Par ailleurs, l’opposition politique s’interroge sur l’opportunité de trancher cette question du code électoral au moment même où le pays s’achemine vers l’adoption d’une nouvelle Constitution qui, justement «balise certains aspects importants du code électoral». Aux dires du CFOP, le choix de procéder à une révision en profondeur du code électoral et le fait d’anticiper aussi l’adoption de l’avant-projet de Constitution en utilisant certaines notions ou appellations, entrainent d’ailleurs des incohérences.

«Mais le plus gros problème que pose ce projet de loi, c’est la remise en cause de certains acquis démocratiques, chèrement arrachés par notre peuple tel que la Commission électorale nationale indépendante, le vote des Burkinabè de l’étranger et l’autorisation d’actes de naissance et jugements supplétifs pour l’établissement et la révision des listes électorales», déplore-t-il. Pour ce qui concerne la Céni selon M. Diabré, «dans le projet tel que présenté, on sent très nettement une volonté de la supprimer dans son format actuel et de transférer ses prérogatives à l’Administration».

Et sur ce volet, l’opposition s’oppose car, pour elle, la Céni dans sa formule actuelle est un acquis de haute lutte, un consolidant démocratique qui ne peut être brisé à la guise du pouvoir.

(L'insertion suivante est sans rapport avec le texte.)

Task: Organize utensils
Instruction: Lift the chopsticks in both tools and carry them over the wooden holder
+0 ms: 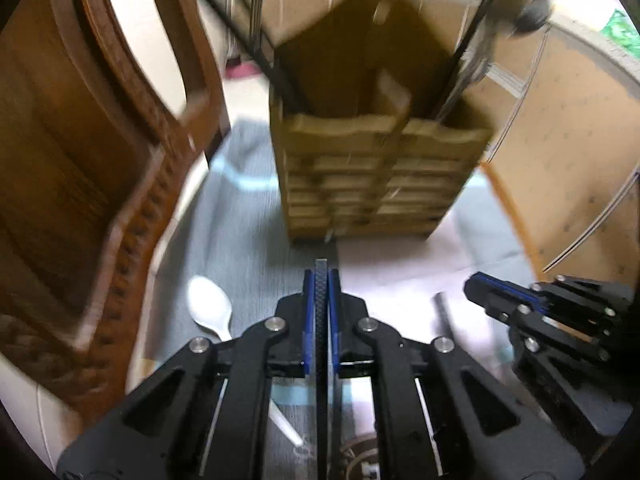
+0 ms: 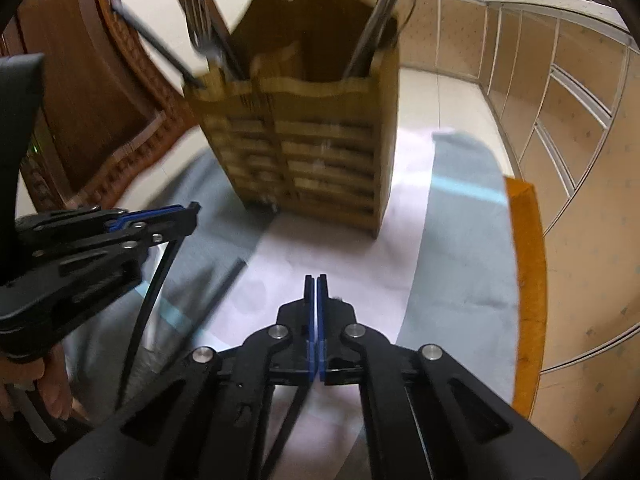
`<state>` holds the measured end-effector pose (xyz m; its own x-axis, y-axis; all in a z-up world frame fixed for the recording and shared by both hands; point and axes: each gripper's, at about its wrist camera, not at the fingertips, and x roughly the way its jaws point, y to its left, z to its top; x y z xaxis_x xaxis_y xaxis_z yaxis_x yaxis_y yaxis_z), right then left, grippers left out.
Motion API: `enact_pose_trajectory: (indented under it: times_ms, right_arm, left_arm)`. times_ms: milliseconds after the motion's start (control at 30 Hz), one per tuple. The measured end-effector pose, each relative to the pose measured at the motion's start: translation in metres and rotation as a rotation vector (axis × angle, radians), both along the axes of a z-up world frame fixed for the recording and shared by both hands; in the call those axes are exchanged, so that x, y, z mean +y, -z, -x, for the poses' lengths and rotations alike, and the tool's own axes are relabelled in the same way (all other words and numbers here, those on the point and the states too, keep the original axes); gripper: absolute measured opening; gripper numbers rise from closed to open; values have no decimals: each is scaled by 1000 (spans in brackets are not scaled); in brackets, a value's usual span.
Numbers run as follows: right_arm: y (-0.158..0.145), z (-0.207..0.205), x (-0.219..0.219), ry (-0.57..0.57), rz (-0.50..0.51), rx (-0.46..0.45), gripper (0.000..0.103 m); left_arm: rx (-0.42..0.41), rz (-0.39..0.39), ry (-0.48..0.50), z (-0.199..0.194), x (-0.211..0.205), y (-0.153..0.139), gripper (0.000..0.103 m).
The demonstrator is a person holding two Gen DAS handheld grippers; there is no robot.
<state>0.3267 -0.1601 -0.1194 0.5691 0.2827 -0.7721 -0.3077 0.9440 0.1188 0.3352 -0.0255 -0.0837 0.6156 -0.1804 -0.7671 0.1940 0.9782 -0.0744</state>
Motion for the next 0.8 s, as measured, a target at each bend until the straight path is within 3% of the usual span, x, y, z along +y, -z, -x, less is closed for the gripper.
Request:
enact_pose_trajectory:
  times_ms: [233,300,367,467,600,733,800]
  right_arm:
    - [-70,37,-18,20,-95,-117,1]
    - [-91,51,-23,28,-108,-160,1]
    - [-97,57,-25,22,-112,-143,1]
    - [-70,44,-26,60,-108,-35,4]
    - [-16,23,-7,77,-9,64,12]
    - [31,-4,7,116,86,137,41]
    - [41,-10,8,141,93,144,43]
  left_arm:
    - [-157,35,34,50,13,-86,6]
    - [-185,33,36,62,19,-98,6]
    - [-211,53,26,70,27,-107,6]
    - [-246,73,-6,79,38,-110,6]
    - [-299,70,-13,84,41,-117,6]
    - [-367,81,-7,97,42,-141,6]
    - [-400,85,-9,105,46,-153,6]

Sur la question du vote des Burkinabè de l’étranger, le projet de loi prévoit le rendre effectif à partir de 2020. Aux yeux de l’opposition, c’est inacceptable et elle y voit  «une manœuvre»

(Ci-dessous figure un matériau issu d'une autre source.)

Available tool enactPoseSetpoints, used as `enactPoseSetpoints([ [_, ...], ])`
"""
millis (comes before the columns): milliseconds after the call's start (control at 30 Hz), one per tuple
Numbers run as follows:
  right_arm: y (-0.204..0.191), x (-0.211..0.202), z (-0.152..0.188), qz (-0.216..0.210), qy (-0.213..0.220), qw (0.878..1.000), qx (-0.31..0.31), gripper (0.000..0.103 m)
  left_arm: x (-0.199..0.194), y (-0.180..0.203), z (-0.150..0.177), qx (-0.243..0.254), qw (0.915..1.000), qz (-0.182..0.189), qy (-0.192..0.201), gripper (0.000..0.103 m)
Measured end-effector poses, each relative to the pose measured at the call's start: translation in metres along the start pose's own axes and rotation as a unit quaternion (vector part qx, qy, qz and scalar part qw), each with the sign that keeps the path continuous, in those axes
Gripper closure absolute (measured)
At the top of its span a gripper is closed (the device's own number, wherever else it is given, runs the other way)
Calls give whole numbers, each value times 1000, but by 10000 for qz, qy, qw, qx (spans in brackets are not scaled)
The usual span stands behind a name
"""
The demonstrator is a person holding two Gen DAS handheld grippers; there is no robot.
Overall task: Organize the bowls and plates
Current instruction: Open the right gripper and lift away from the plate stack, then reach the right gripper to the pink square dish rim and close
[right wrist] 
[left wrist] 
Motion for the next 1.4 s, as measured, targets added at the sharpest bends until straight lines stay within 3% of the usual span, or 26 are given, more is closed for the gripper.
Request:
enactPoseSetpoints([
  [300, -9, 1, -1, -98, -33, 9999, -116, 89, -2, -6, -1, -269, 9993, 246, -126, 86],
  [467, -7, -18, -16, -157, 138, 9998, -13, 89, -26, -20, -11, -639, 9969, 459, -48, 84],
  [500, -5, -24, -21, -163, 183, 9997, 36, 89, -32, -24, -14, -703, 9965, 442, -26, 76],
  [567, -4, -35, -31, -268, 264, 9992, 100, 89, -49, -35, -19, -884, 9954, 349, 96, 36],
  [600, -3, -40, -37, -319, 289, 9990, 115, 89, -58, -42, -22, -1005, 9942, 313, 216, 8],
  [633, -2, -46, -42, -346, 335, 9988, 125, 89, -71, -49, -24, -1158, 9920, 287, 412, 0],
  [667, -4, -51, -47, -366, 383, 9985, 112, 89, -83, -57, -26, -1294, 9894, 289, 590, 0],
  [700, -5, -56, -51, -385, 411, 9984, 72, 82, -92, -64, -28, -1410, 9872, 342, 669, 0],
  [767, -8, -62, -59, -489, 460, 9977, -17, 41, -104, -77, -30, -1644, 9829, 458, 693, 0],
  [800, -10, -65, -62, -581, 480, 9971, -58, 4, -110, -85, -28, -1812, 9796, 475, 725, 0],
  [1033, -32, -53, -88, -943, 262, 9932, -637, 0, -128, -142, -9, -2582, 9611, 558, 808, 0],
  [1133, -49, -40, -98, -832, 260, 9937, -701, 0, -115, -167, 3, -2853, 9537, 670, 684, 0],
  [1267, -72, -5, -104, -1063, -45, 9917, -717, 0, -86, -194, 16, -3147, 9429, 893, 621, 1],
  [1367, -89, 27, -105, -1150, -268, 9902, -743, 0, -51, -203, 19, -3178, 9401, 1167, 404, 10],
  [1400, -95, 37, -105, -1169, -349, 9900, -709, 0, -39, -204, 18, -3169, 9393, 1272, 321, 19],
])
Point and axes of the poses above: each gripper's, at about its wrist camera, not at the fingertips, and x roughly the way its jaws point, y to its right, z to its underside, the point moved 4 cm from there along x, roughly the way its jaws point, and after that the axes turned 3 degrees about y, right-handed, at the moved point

Pour toutes ces raisons, le CFOP exige du gouvernement qu’il retire purement et simplement son projet de loi et revienne à l’esprit de sa lettre du 7 décembre 2016. Elle en appelle à tous les démocrates, aux organisations de la société civile, aux organisations syndicales pour qu’ils se mobilisent contre la forfaiture qui se prépare. A tous les Burkinabè, l’opposition demande d’être prêts pour répondre au mot d’ordre qu’elle pourrait être amenée à lancer non seulement pour la question du code électoral mais également pour tous les manquements «très graves» aux principes de bonne gouvernance dont le pouvoir MPP se rendrait coupable.